Reputation: 8638
I have this DataFrame df
with 3 columns: id
, type
and activity
.
val myData = (Seq(("aa1", "GROUP_A", "10"),("aa1","GROUP_A", "12"),("aa2","GROUP_A", "hy"),("aa2", "GROUP_B", "14"),
("aa3","GROUP_B", "11"),("aa3","GROUP_B","12" ),("aa2", "GROUP_3", "12"))
val df = sc.parallelize(myData).toDF()
I need to group data by type
and then calculate the number of activities for each id
. This is the expected result:
type id count
GROUP_A aa1 2
GROUP_A aa2 1
GROUP_B aa3 3
GROUP_B aa2 1
This is what I tried:
df.groupBy("type","id").count().sort("count").show()
However it does not give a correct result.
Upvotes: 2
Views: 72
Reputation: 41987
You can define the column names
when you create dataframe
and do the count on the grouped data
. This should be easy
import sqlContext.implicits._
val myData = Seq(("aa1", "GROUP_A", "10"),
("aa1","GROUP_A", "12"),
("aa2","GROUP_A", "hy"),
("aa2", "GROUP_B", "14"),
("aa3","GROUP_B", "11"),
("aa3","GROUP_B","12" ),
("aa3", "GROUP_B", "12"))
val df = sc.parallelize(myData).toDF("id", "type", "activity")

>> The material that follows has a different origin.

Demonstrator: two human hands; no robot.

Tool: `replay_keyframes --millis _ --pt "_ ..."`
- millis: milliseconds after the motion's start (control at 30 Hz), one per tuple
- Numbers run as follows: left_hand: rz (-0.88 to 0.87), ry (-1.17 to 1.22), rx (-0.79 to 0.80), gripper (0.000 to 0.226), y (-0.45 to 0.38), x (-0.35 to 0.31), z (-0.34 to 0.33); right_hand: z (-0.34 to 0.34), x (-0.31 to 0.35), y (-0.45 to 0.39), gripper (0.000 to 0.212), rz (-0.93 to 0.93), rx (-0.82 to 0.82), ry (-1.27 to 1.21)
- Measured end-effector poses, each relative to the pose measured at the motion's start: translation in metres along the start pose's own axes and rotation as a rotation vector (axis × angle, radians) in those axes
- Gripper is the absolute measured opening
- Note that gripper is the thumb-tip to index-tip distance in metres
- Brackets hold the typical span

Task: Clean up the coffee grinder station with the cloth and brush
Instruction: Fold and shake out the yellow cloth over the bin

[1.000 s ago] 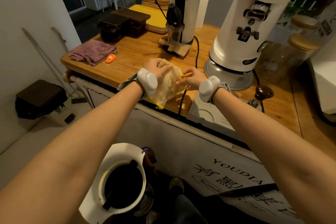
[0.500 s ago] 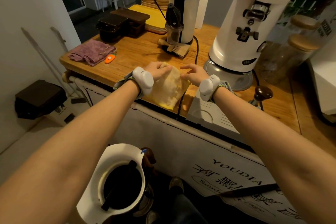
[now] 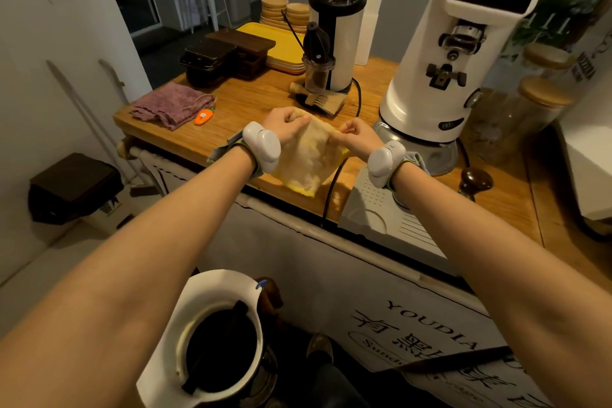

df.groupBy("type","id").count().sort("count").show()
Upvotes: 0
Reputation: 3110
I minimally changed your sample data and it works for me:
//yours
val myData = (Seq(("aa1", "GROUP_A", "10"),("aa1","GROUP_A", "12"),("aa2","GROUP_A", "hy"),("aa2", "GROUP_B", "14"),("aa3","GROUP_B", "11"),("aa3","GROUP_B","12" ),("aa2", "GROUP_3", "12"))
//mine
//removed the ( at the beginning
//changed GROUP_3 to GROUP_B
//other minor changes so that the resultant group by will look like you desired
val myData = Seq(("aa1", "GROUP_A", "10"),("aa1","GROUP_A", "12"),("aa2","GROUP_A", "12"),("aa3", "GROUP_B", "14"),("aa3","GROUP_B", "11"),("aa3","GROUP_B","12" ),("aa2", "GROUP_B", "12"))
//yours
val df = sc.parallelize(myData).toDF()
//mine
//added in column names
val df = sc.parallelize(myData).toDF("id","type","count")
df.groupBy("type","id").count.show
+-------+---+-----+
| type| id|count|
+-------+---+-----+
|GROUP_A|aa1| 2|
|GROUP_A|aa2| 1|
|GROUP_B|aa2| 1|
|GROUP_B|aa3| 3|
+-------+---+-----+
Is there something I missed?
Upvotes: 1